Alex, I have no idea what you mean by a server cluster because you don't seem to refer to it like most of us do. When you have multiple servers accessing "shared storage" and hosting VMs, you have a server cluster. It doesn't matter what that shared storage looks can be FC, SAS, iSCSI, NAS, virtual SAN, virtual NAS, etc. If you are using a SAN you are almost always going to be using a server cluster. If you don't have a server cluster you should not be using a SAN. The MD3220 is not a SAN, is is external local storage. Instead of a MD3220 attached to two servers, I would buy two Dell R720xd servers. Each of those servers can hold more drives than the MD3220, and they can run your VMs as well. Add in StarWind Virtual SAN and you can run dozens of VMs without a single point of failure in the storage or computer layers. If one server went completely down your VMs will reboot onto the other node without any loss of data because all changes get mirrored to the storage on both hosts.
alexsupertrampAuthor Commented:
kevinhsieh, ok, I'm trying to get up to speed on the terminology.  i envisioned a server cluster as a group of servers sharing onboard storage, not attached to a storage appliance.    this is one example given in some documentation i read recently.

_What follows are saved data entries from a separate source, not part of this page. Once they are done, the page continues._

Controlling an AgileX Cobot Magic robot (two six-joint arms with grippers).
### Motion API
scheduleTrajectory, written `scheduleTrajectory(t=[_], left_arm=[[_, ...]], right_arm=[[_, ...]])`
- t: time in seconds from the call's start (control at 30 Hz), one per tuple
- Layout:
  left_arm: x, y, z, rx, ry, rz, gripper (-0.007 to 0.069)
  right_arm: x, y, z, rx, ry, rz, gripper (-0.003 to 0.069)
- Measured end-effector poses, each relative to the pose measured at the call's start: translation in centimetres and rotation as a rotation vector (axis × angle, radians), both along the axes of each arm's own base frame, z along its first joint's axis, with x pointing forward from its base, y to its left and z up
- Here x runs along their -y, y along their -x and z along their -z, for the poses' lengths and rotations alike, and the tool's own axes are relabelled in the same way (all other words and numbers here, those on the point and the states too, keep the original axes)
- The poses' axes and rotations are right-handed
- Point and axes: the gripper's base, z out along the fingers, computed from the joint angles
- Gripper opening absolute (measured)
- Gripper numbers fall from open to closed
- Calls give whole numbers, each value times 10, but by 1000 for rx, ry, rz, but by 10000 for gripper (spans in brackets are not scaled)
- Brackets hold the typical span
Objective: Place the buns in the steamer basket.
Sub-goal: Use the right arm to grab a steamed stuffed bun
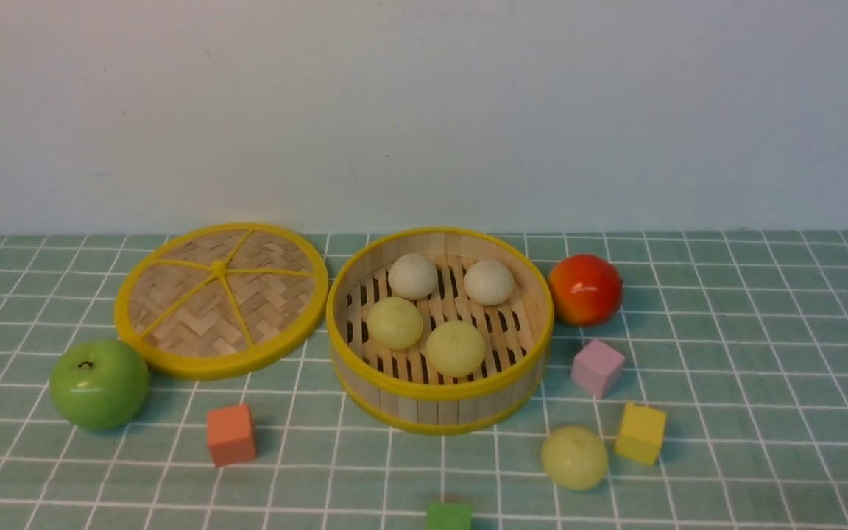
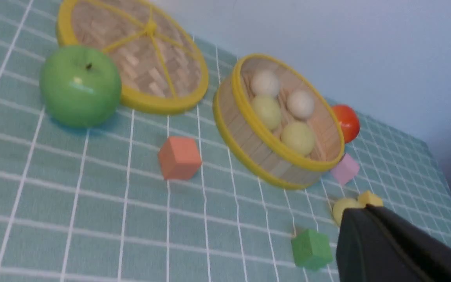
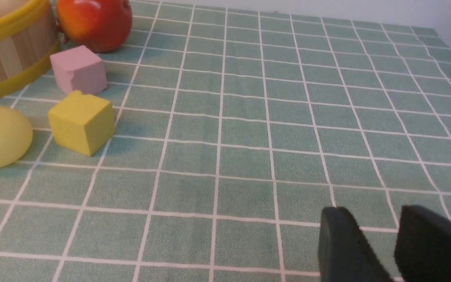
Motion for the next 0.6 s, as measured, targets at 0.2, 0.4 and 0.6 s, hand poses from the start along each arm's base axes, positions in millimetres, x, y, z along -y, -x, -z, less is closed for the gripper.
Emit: scheduleTrajectory(t=[0.2,0.4,0.6], left_arm=[[-3,-9,-5,197,-106,-57,-13],[2,-18,9,225,-161,-50,-12],[11,-24,26,246,-229,-29,-9]], right_arm=[[0,0,0,0,0,0,239],[0,0,0,0,0,0,239],[0,0,0,0,0,0,239]])
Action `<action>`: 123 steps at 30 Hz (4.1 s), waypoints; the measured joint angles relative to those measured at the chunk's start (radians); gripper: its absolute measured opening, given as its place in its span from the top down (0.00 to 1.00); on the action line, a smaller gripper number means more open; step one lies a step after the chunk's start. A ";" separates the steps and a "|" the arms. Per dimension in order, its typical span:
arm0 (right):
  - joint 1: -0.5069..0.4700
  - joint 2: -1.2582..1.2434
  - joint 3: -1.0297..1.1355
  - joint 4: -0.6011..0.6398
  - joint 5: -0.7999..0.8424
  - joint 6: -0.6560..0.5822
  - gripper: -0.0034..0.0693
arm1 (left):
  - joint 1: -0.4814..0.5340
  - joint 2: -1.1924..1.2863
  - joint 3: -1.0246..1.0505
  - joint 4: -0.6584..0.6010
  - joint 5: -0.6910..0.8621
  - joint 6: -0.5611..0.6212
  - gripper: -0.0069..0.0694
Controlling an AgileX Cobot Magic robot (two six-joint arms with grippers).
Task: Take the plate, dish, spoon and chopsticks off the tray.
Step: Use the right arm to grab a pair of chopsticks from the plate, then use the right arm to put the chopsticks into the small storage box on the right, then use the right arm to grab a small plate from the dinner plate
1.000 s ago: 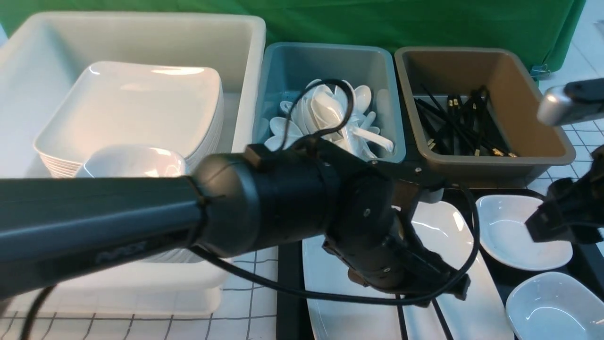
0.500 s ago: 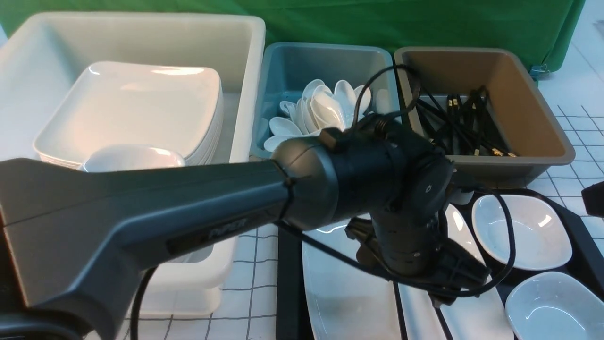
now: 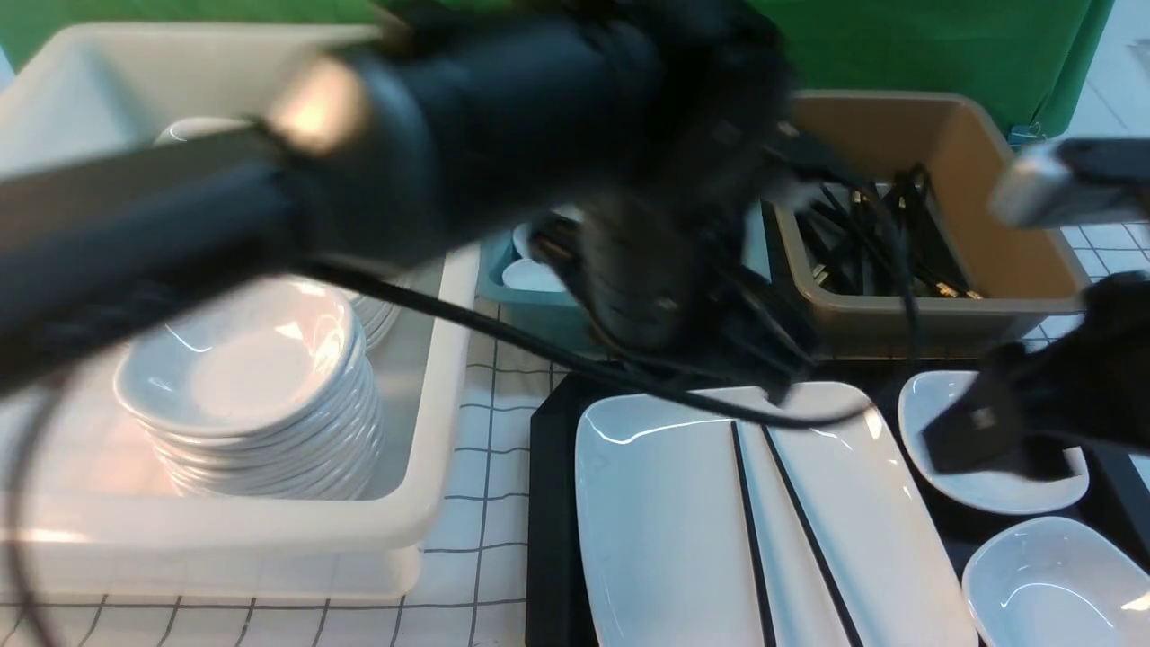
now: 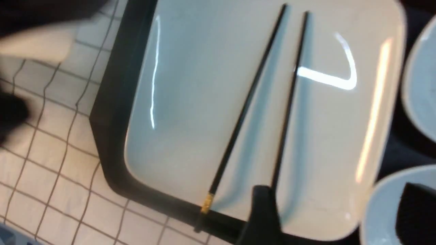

isn't it true that i lose scalability with the virtual san scenario that you suggest?   like, i will never be able to add more drives or another physical host?   i have heard people suggest going with vmware essentials or other storage appliance-less solutions, like you are suggesting, so i'm just trying to get my head wrapped around why one chooses a storage appliance over a host only solution, and vice versa.    if you could comment on that, that would be great, then i'll wrap this up.   thanks again.
You can add disks, and you can add nodes with storage, and you can probably add nodes without local storage. I don't know why you would ever need more than two nodes at your size infrastructure. The R720xd can hold 31.2 TB of raw 10K RPM storage. It can hold even more capacity when using 7.2K NL SAS drives which can be combined with SSD performance drives which is what I would recommend. You can very cost effectively put 384 GB of RAM in the system, and the system can currently support 1.5 TB of RAM. A Windows datacenter license to license an unlimited number of Windows Server VMs costs many thousands of dollars so it makes sense to take maximum advantage of Windows Datacenter licensing and to not use more licenses than necessary. IMHO a two node setup for you is perfect, and that can scale up far beyond what you are going to need in the near future. You could seriously run over 100 VMs on just a single server. The second server is there for high availability.
alexsupertrampAuthor Commented:
Thanks for the information.  I know a little more about my options now.